- Data below:
↓
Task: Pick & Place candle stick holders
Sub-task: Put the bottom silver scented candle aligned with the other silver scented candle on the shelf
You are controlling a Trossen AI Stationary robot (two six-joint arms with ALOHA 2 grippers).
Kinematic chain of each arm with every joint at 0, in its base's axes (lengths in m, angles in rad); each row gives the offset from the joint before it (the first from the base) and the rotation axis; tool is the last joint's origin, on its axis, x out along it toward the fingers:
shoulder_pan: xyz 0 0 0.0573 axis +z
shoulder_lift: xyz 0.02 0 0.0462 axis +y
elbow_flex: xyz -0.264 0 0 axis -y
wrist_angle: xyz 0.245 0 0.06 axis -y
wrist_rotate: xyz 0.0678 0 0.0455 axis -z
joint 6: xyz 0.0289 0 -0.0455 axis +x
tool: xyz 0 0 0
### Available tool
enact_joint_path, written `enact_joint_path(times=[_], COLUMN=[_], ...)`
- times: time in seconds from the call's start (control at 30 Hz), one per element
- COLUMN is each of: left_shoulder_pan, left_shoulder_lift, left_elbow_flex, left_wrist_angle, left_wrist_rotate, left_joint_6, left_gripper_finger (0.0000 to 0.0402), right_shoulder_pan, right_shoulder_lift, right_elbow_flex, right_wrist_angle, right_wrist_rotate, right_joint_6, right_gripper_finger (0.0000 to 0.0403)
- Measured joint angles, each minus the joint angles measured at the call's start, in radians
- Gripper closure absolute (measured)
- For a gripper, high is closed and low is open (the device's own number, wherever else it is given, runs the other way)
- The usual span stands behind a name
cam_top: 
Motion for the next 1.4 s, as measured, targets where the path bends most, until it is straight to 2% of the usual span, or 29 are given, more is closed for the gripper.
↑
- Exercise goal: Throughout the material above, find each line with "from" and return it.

- Exercise result:
Kinematic chain of each arm with every joint at 0, in its base's axes (lengths in m, angles in rad); each row gives the offset from the joint before it (the first from the base) and the rotation axis; tool is the last joint's origin, on its axis, x out along it toward the fingers:
- times: time in seconds from the call's start (control at 30 Hz), one per element

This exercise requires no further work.